Solo jugué porque se lo prometí y…
Se detuvo en seco, las palabras atascándose en su garganta.
No podía decir porque Darcy también quería jugar.
Se mordió los labios, hundiendo los dientes en la carne.
—¿Oh?
¿Entonces qué hay del otro?
—preguntó Emile, pero su pregunta se ahogó en otra voz.
—Capitán, ¿desde cuándo te has convertido en un oso pardo?
—La risa de Zian resonó, aguda y burlona.
Micah se tensó como si alguien le hubiera echado agua fría por encima.
Giró la cabeza lentamente.
Allí estaban, Zian doblado de risa, y Archie parado a su lado, sosteniendo un recipiente.
Su agarre se había apretado visiblemente en el asa, los nudillos pálidos, pero su expresión seguía siendo ilegible, tranquila hasta el punto de la sofocación.
—Hola —dijo Archie, con voz uniforme y estable.
La garganta de Micah se cerró.
Su mente se sumió en el caos.
¿Cuánto habían escuchado?
¿Habían oído también sobre Clyde?
Micah dio un breve asentimiento.
Emile se acercó, mirando a los recién llegados con curiosidad.
—Hola —dijo cortésmente, luego se inclinó hacia Micah, cubriendo su boca con la mano—.
¿Quiénes son?
¿A qué se refería con el oso pardo que mencionaste?
—susurró.
Los labios de Micah se crisparon.
Le lanzó una mirada fulminante antes de murmurar en respuesta.
—Es uno de los dos peces que me acusaste de criar.
—¡Ah!
Ya entiendo.
—La comprensión amaneció en el rostro de Emile—.
Oh, hombre, tu suerte apesta —dijo, conteniendo una risa.
—Mantente al margen —siseó Micah entre dientes apretados.
Luego se volvió hacia Archie—.
¿Estás aquí por tu hermano?
—dijo con calma, como si no fuera él quien comparó a Archie con un oso enorme.

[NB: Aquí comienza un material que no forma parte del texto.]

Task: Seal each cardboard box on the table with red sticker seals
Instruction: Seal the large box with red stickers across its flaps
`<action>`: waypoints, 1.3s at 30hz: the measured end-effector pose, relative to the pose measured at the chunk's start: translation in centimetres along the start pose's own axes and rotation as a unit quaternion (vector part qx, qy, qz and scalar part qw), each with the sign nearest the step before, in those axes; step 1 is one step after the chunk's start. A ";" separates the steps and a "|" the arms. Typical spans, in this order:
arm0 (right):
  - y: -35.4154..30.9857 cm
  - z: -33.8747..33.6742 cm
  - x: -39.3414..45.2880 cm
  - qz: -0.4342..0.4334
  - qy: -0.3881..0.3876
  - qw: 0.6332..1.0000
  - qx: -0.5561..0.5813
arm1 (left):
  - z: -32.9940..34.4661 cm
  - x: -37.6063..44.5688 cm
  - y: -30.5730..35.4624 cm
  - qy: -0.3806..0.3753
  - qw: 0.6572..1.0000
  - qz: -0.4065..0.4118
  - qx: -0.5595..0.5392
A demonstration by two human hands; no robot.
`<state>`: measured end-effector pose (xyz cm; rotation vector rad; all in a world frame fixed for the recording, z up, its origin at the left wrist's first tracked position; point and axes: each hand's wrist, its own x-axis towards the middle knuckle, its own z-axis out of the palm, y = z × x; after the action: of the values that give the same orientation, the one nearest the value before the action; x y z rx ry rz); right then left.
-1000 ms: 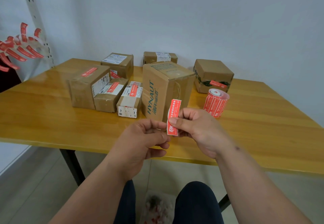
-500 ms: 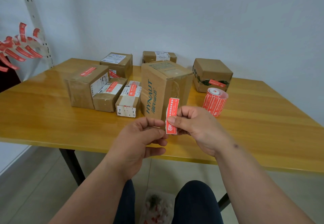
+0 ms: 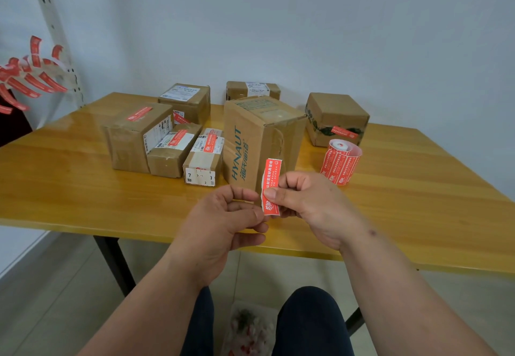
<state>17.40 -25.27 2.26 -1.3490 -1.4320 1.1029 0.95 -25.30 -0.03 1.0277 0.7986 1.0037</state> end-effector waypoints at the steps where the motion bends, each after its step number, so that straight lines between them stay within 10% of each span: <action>1: 0.0 0.0 0.0 0.001 -0.002 1.000 0.002 | 0.0 0.0 0.0 0.000 1.000 0.001 0.000; 16: 0.2 0.4 -0.2 0.026 -0.008 0.999 -0.019 | 0.1 0.0 0.3 0.009 0.999 0.015 -0.027; 22: -0.4 -0.1 -0.6 -0.074 0.129 0.975 -0.162 | -0.3 0.3 0.3 0.042 0.998 0.023 -0.033; 28: -0.8 0.6 -1.4 -0.107 0.014 0.961 -0.256 | 0.0 0.2 0.3 0.052 0.998 0.040 0.003; 39: -0.7 0.8 -1.1 -0.112 0.022 0.938 -0.329 | 0.2 -0.2 0.0 0.078 0.983 0.084 0.141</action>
<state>16.47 -26.41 2.74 -1.5852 -1.9609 0.4423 1.07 -25.57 0.07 1.2873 1.0177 1.1473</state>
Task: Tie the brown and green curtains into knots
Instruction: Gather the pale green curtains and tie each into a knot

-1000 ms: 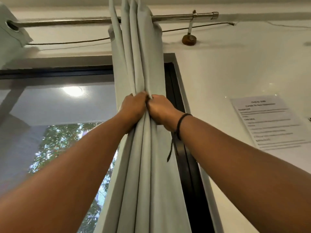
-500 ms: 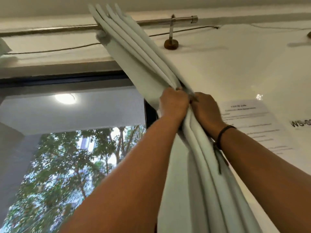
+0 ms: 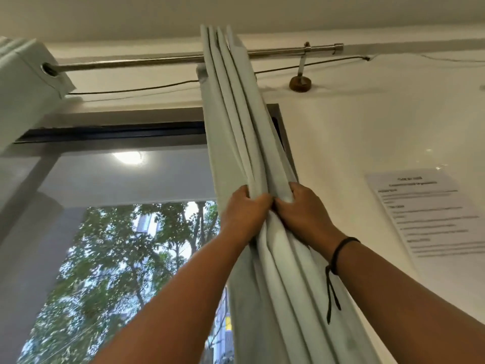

La mirada de Archie se detuvo en Emile por un segundo antes de volver a Micah.
—Sí.
Mi madre hizo unos biscotti frescos.
A Russell le gustan —mintió a medias.
En realidad, los había traído tanto para Russell como para Micah, al escuchar que le gustaban los dulces.
Ahora, después de escuchar el desdén de Micah hacia él, la idea de admitirlo lo aterrorizaba.
¿Y si los tiraba delante de todos?
Se sentía frustrado y decepcionado.
Incluso había elegido un regalo de cumpleaños para Micah.
Sin embargo, cada fibra de su cuerpo temía lo mismo: el rechazo.